(WHAT IS NEEDED) Show each line of the data below that has the string "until" in it.

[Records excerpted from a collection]
Start of Block
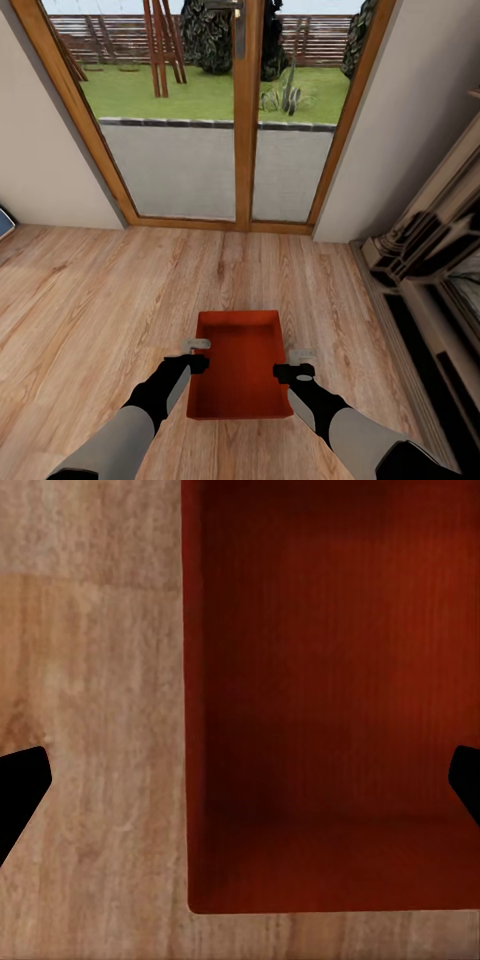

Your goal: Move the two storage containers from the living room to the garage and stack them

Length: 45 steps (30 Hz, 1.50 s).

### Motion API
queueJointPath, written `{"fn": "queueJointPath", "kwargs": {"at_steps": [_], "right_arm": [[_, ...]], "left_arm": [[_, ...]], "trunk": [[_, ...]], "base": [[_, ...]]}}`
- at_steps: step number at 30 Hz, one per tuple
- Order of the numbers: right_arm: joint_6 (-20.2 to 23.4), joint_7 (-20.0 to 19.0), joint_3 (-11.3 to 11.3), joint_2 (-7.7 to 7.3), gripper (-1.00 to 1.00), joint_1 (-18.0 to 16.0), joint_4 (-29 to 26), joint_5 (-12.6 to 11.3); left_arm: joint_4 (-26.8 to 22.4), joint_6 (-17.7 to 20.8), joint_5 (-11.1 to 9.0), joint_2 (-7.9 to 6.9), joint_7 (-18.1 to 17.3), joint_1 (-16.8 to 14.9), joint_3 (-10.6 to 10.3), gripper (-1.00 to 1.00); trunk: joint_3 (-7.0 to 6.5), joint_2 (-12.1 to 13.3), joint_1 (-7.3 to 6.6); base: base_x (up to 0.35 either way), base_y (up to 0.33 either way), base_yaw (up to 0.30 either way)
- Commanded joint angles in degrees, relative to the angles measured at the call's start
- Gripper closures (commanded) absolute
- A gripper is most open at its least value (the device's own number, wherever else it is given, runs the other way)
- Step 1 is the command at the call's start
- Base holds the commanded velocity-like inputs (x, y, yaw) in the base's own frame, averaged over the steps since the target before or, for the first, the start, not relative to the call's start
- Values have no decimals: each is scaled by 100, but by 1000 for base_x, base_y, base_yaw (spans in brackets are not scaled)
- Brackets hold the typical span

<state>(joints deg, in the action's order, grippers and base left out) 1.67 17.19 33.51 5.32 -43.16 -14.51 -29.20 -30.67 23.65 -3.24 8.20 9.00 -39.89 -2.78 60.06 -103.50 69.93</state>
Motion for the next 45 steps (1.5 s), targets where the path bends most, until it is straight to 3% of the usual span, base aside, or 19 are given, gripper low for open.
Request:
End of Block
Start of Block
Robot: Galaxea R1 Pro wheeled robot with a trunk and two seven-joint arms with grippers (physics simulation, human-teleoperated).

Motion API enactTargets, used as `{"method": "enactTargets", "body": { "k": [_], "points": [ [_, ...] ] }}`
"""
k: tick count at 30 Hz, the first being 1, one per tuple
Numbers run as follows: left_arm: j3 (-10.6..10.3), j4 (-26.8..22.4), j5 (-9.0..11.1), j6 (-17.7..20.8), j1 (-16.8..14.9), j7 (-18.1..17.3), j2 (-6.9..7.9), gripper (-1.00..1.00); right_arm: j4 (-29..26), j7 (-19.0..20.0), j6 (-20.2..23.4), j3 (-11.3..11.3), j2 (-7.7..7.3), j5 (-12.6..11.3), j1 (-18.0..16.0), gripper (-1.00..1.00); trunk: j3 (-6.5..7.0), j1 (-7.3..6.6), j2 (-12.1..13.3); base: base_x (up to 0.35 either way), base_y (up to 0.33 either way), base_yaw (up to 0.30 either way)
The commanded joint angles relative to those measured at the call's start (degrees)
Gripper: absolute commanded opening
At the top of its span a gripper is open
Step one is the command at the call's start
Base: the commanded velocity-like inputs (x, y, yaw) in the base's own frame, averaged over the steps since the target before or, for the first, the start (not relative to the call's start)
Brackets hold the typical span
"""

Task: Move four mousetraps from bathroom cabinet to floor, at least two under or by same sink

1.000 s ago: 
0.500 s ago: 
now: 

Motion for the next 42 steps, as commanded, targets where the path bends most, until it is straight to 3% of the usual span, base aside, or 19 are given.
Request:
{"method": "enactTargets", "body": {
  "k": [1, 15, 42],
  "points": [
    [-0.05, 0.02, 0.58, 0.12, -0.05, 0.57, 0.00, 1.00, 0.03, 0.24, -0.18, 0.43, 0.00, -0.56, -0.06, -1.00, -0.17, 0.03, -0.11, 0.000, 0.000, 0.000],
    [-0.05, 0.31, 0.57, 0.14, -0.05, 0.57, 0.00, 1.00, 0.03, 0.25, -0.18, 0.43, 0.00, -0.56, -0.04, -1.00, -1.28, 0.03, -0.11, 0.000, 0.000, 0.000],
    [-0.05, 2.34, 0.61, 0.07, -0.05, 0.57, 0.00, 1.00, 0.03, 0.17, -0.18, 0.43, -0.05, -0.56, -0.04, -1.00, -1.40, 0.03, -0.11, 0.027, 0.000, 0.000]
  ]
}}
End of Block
(ANSWER SECTION)
Motion for the next 45 steps (1.5 s), targets where the path bends most, until it is straight to 3% of the usual span, base aside, or 19 are given, gripper low for open.
Motion for the next 42 steps, as commanded, targets where the path bends most, until it is straight to 3% of the usual span, base aside, or 19 are given.

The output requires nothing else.